**YOUR INSTRUCTIONS**: Each line from the one containing "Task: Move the" through the last line of the records below is to be set down exactly; the rest stays out.

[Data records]
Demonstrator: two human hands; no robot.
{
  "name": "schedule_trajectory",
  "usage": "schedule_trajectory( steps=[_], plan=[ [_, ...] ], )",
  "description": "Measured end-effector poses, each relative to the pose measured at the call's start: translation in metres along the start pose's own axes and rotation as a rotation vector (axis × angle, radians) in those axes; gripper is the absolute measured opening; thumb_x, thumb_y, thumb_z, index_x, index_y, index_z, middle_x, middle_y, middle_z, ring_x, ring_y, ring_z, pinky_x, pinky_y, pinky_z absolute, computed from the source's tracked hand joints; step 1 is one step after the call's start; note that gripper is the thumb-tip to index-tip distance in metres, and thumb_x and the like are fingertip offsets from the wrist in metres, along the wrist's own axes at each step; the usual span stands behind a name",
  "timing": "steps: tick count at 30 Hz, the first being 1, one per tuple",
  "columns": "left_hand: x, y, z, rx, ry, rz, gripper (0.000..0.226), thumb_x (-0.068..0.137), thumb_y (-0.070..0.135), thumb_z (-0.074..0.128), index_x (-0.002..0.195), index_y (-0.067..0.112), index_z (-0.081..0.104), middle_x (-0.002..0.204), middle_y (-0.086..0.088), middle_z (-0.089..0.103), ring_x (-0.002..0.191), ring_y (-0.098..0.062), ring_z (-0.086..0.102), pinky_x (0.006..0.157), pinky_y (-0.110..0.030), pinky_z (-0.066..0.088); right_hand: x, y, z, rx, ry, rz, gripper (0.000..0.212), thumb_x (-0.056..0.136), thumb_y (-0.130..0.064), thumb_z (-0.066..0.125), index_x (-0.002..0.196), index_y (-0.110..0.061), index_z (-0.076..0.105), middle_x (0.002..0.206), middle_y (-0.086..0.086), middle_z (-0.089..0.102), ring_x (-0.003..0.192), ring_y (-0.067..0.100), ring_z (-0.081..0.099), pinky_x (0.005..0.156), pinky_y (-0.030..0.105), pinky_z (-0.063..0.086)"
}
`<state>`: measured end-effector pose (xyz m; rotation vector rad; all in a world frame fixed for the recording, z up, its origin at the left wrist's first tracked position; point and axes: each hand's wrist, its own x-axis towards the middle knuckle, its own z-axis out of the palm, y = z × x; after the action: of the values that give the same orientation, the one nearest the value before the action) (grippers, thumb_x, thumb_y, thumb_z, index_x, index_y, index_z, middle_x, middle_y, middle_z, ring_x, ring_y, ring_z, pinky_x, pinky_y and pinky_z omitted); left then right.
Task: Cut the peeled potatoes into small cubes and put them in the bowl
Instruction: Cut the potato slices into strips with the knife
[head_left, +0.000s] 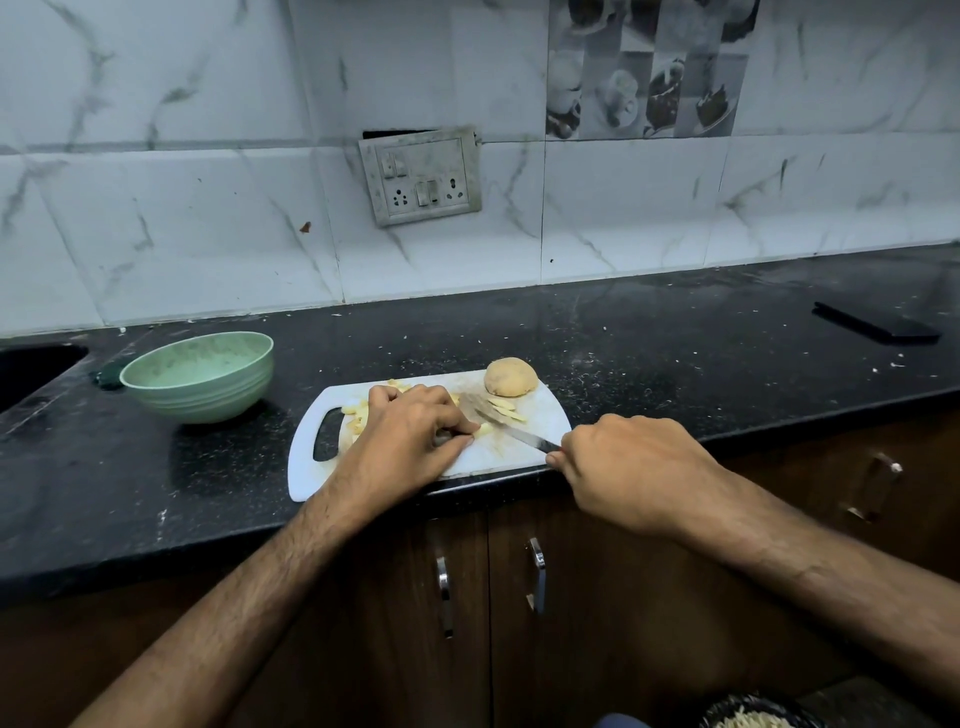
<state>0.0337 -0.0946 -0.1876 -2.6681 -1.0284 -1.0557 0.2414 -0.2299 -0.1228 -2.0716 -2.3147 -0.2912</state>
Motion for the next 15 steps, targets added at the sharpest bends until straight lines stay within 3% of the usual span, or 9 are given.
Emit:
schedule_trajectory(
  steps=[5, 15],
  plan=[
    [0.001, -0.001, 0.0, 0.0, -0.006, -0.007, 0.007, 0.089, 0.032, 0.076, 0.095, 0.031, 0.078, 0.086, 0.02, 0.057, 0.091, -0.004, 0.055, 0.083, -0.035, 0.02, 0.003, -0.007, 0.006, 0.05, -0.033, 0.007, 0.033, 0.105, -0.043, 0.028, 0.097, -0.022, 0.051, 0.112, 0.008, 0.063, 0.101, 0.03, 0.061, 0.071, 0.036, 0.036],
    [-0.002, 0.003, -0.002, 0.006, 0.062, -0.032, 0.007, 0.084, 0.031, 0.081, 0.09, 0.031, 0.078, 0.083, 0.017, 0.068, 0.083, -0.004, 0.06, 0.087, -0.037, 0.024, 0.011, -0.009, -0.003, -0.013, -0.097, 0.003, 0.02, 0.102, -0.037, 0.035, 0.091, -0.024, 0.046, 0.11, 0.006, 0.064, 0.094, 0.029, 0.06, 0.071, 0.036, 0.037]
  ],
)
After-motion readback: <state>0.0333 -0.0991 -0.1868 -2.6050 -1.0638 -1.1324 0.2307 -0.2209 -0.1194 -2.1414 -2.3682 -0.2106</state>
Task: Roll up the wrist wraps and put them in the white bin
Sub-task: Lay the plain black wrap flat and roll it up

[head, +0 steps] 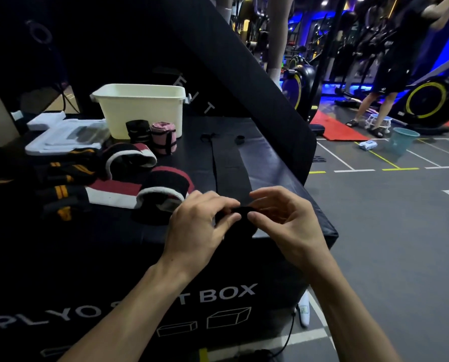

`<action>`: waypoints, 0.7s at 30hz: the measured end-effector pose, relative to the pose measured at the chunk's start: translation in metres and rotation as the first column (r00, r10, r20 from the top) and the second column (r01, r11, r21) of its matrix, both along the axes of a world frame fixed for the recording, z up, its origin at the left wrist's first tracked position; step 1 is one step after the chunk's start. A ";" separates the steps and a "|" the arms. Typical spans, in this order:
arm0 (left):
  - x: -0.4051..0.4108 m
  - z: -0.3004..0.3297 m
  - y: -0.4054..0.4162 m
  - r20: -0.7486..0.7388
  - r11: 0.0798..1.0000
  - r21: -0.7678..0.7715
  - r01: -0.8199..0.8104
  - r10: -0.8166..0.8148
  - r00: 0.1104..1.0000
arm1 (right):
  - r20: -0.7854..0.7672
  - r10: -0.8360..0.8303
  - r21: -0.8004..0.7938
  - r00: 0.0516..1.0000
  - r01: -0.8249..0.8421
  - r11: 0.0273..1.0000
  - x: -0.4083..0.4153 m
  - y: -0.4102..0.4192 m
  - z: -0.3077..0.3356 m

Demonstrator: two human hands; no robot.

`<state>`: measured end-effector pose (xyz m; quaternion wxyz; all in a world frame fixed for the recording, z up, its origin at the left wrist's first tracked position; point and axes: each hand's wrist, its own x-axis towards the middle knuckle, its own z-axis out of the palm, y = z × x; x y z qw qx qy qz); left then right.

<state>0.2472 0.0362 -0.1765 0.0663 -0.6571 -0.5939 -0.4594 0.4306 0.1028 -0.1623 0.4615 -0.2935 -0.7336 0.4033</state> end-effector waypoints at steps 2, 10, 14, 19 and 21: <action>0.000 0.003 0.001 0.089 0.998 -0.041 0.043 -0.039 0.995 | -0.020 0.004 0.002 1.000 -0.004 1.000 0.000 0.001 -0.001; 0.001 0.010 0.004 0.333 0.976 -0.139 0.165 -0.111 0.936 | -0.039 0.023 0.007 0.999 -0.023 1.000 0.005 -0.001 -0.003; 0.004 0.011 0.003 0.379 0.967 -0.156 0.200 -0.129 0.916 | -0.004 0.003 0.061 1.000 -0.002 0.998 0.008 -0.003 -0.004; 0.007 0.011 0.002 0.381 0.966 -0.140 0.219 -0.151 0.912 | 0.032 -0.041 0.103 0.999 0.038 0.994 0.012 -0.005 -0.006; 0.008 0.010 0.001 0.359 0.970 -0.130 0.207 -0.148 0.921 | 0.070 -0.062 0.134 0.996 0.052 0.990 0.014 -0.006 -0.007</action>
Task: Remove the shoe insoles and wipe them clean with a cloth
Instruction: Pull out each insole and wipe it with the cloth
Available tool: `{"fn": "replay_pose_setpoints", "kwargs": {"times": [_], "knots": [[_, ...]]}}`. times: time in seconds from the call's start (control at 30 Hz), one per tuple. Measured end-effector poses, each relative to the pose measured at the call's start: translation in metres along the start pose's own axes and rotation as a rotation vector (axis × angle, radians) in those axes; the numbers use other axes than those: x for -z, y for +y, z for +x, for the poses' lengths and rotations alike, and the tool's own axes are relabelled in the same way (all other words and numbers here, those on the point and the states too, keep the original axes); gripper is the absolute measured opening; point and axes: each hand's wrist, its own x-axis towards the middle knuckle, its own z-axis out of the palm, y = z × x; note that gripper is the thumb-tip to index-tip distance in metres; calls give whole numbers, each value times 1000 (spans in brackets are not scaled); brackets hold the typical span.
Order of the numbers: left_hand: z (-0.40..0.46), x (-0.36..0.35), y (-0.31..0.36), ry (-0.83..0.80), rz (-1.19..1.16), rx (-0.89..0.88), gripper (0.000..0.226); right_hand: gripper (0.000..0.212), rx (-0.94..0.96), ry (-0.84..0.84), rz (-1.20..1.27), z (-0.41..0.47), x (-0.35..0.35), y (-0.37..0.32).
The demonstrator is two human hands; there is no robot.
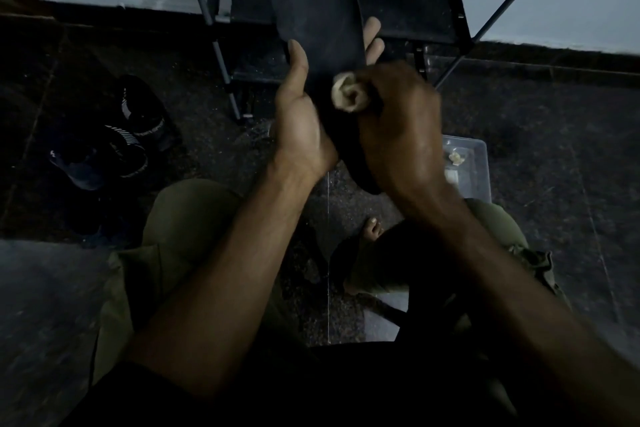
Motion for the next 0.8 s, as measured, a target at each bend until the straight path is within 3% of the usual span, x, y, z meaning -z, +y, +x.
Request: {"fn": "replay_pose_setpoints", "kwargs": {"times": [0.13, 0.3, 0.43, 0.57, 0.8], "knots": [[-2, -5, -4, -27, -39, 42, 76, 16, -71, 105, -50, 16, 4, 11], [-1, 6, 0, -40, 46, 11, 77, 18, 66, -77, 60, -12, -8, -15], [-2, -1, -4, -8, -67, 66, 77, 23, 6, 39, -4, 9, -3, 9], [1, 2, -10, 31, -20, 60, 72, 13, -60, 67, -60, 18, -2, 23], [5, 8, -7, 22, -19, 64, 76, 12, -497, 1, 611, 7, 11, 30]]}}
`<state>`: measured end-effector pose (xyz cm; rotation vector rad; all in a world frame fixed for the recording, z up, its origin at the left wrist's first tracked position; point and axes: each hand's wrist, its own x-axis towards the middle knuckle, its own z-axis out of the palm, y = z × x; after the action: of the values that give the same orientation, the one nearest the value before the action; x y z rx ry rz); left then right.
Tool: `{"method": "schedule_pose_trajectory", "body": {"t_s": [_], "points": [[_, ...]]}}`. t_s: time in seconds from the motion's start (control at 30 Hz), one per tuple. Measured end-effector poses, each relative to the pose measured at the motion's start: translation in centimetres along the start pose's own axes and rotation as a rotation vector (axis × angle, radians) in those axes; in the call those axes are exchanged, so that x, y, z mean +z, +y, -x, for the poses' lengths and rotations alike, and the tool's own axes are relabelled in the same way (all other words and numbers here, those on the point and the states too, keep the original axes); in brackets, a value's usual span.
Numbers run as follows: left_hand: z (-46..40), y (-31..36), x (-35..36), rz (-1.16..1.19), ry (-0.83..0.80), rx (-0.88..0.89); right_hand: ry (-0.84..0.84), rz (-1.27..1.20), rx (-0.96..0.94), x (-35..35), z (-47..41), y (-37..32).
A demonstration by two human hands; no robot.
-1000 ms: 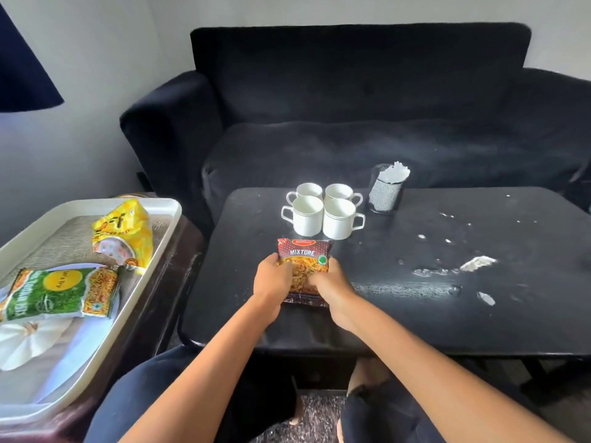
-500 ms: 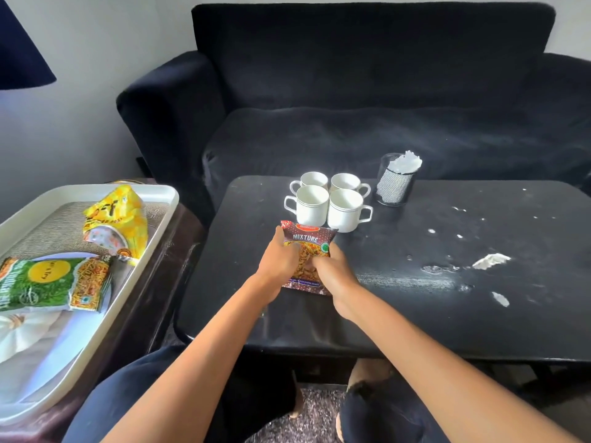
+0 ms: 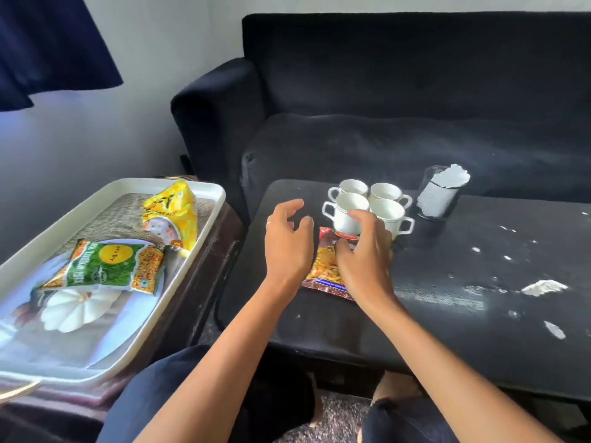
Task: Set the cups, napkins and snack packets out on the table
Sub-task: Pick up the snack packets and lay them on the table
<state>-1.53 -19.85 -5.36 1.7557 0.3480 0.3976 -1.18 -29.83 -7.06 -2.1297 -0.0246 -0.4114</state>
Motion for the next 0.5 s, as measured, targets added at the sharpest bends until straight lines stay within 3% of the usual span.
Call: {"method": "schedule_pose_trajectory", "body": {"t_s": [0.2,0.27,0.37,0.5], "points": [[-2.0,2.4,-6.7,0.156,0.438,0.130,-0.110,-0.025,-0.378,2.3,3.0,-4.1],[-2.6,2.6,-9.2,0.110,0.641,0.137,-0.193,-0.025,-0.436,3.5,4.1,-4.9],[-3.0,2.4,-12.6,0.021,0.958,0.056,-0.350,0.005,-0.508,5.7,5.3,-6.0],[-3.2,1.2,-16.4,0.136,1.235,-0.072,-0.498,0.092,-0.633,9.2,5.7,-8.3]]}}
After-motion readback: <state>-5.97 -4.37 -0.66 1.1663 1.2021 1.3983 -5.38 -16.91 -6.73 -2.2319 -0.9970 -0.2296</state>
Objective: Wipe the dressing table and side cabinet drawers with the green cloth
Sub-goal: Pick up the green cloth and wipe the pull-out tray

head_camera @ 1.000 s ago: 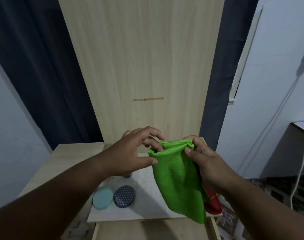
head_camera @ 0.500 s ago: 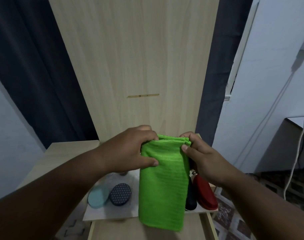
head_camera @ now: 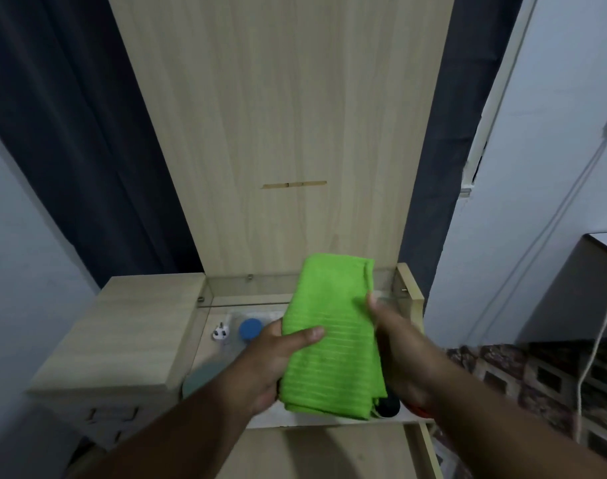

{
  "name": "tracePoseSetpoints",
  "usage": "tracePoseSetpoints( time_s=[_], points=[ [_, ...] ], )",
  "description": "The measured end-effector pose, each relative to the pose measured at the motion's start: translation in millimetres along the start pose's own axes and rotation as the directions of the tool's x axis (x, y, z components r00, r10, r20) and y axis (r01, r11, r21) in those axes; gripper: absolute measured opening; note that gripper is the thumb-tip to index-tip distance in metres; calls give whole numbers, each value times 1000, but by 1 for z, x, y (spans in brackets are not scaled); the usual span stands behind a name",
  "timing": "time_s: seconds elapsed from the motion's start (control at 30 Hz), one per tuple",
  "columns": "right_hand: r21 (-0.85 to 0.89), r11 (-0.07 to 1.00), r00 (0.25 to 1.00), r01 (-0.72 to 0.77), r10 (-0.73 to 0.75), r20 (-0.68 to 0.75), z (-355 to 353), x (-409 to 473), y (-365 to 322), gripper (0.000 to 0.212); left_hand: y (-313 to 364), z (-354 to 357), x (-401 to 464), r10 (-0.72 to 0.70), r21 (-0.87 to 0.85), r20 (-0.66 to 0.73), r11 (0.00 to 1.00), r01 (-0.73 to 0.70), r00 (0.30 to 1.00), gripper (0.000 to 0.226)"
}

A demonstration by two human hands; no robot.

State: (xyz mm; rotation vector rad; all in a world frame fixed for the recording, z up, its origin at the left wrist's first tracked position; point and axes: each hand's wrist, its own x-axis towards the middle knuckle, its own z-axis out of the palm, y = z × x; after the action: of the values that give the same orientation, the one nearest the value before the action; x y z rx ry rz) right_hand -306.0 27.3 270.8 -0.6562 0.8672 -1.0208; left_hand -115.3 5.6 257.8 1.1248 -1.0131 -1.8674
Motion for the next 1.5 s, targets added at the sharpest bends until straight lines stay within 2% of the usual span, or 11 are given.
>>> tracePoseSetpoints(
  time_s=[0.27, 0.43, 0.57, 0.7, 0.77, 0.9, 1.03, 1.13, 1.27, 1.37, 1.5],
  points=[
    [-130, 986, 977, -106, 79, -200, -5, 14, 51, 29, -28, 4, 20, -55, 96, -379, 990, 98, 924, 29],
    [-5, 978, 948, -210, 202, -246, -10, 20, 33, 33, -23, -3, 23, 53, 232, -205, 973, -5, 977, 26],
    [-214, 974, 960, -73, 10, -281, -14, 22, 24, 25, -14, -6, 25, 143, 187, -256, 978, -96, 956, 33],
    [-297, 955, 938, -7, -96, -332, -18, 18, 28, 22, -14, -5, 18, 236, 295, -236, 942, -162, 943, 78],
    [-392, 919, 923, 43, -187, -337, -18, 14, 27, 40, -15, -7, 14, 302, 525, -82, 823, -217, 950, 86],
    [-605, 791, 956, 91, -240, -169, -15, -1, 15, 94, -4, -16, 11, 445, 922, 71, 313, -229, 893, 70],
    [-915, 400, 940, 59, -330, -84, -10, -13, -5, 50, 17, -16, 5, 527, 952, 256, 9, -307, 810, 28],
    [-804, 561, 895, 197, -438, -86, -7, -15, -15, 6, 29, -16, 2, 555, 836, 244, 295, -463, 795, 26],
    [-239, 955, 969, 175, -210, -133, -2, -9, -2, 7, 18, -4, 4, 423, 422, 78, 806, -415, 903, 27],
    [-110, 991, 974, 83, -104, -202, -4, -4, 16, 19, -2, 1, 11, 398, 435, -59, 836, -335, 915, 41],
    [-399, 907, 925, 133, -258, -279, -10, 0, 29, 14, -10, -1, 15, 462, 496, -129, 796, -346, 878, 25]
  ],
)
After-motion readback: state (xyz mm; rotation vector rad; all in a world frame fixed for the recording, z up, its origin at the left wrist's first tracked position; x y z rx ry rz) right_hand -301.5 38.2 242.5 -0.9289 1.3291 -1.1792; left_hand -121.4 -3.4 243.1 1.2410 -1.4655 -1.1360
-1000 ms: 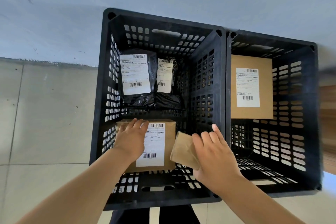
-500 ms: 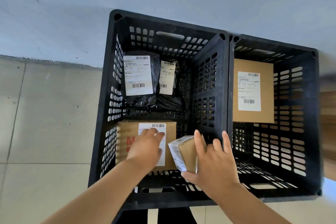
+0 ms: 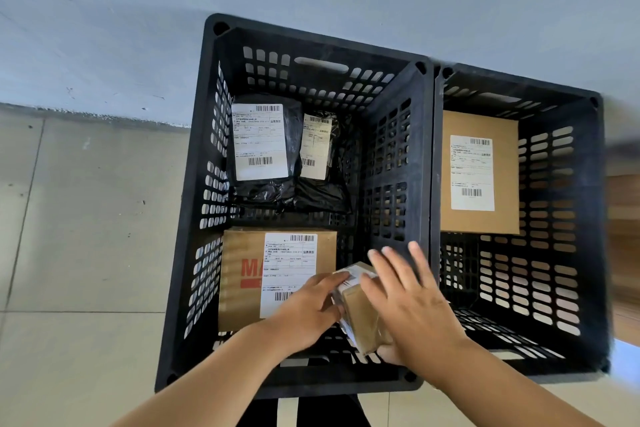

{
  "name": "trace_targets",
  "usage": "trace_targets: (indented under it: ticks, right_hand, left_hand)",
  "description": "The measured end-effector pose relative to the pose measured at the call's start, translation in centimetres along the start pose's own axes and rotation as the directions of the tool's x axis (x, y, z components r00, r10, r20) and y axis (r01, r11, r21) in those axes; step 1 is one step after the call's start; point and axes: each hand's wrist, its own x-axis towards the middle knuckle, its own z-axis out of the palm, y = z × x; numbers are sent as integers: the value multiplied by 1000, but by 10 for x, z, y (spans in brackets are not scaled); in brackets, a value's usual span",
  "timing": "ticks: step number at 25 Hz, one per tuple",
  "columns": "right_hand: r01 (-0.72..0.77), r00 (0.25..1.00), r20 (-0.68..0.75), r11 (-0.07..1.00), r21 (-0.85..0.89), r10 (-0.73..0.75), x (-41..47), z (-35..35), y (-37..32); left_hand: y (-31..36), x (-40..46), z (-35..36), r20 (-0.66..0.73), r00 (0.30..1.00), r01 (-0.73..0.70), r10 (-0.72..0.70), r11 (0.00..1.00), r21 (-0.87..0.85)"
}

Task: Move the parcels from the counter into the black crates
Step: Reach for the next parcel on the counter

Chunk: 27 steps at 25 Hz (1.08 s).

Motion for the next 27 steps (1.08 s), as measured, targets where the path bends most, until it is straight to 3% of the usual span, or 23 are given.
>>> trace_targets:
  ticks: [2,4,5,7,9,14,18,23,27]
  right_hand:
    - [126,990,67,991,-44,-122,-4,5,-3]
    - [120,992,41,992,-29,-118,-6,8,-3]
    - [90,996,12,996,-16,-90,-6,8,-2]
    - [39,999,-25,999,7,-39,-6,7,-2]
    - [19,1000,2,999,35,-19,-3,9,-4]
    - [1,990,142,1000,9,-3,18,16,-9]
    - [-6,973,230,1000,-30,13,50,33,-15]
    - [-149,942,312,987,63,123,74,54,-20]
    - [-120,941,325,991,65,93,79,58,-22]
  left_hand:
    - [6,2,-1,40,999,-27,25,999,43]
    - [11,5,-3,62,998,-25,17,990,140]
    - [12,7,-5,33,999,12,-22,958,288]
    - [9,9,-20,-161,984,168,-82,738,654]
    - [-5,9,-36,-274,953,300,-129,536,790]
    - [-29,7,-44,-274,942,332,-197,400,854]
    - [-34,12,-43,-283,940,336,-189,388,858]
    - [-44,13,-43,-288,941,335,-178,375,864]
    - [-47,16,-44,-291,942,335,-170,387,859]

**OUTPUT OF THE EXERCISE**:
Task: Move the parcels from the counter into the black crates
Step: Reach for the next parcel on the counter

Chunk: 27 steps at 25 Hz (1.08 s).

Motion for the next 27 steps (1.08 s), as measured, targets where the path bends most, until it is straight to 3% of the usual span, or 23 are given.
>>> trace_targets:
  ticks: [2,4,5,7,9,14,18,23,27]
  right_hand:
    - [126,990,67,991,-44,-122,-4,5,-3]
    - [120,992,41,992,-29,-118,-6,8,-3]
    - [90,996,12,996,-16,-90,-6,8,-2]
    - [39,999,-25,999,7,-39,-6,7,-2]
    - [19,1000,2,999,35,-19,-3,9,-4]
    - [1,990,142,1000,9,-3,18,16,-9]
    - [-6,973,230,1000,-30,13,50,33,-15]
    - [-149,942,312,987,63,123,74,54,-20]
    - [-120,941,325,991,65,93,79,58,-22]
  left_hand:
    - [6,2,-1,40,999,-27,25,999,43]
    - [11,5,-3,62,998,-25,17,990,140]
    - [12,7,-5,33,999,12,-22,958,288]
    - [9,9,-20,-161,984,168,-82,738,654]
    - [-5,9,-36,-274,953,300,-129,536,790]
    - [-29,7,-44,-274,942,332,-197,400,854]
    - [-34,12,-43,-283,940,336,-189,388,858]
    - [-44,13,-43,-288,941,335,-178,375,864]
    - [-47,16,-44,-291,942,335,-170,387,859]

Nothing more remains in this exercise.